▶ [Prompt]: Lines of the data that contain the word "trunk" are the ones to copy.

START Information provided

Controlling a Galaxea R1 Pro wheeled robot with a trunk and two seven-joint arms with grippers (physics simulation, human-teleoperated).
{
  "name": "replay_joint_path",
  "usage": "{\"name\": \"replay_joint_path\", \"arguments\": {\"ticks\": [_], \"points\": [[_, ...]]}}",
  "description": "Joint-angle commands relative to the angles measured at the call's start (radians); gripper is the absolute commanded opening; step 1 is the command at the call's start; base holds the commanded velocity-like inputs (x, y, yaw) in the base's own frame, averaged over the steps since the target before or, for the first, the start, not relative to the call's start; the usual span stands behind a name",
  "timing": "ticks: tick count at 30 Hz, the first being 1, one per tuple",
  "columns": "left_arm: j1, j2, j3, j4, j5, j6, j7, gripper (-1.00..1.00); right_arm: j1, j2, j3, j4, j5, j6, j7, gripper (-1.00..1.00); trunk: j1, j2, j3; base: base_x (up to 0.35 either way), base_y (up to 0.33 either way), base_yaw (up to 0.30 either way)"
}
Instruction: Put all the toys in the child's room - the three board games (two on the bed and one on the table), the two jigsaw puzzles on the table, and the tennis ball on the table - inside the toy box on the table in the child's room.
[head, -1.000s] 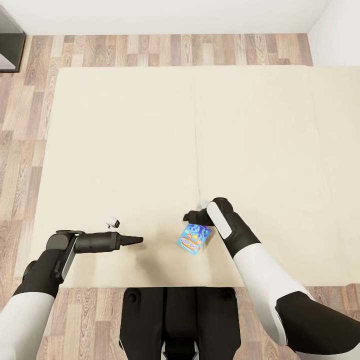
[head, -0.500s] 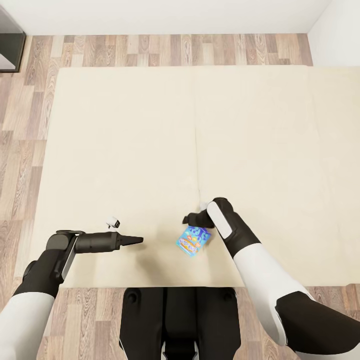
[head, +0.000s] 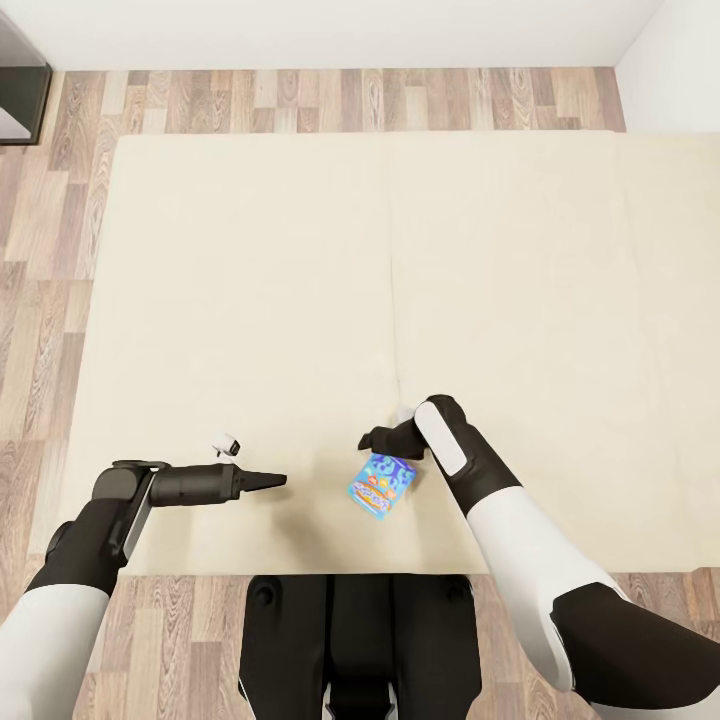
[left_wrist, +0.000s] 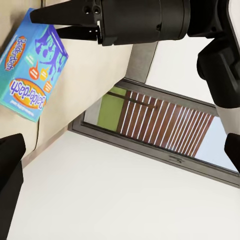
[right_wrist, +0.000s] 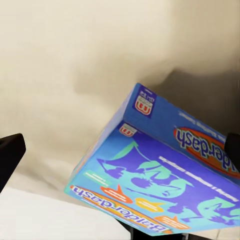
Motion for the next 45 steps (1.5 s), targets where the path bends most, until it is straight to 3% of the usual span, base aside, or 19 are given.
{"name": "replay_joint_path", "arguments": {"ticks": [1, 45], "points": [[0.0, 0.0, 0.0, -0.001, -0.004, 0.011, -0.005, 1.0, 0.0, 0.0, 0.001, -0.001, -0.01, 0.002, -0.01, 1.0, 0.001, -0.002, -0.001, 0.0, 0.0, 0.0], [0.0, 0.001, 0.002, -0.001, -0.004, 0.011, -0.005, 1.0, 0.007, 0.0, 0.008, 0.032, -0.004, 0.016, -0.01, 1.0, 0.001, -0.002, 0.001, 0.0, 0.0, 0.0]]}}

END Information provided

▶ [Task result]:
Controlling a Galaxea R1 Pro wheeled robot with a trunk and two seven-joint arms with grippers (physics simulation, human-teleoperated).
  "columns": "left_arm: j1, j2, j3, j4, j5, j6, j7, gripper (-1.00..1.00); right_arm: j1, j2, j3, j4, j5, j6, j7, gripper (-1.00..1.00); trunk: j1, j2, j3; base: base_x (up to 0.35 either way), base_y (up to 0.33 either way), base_yaw (up to 0.30 either way)"

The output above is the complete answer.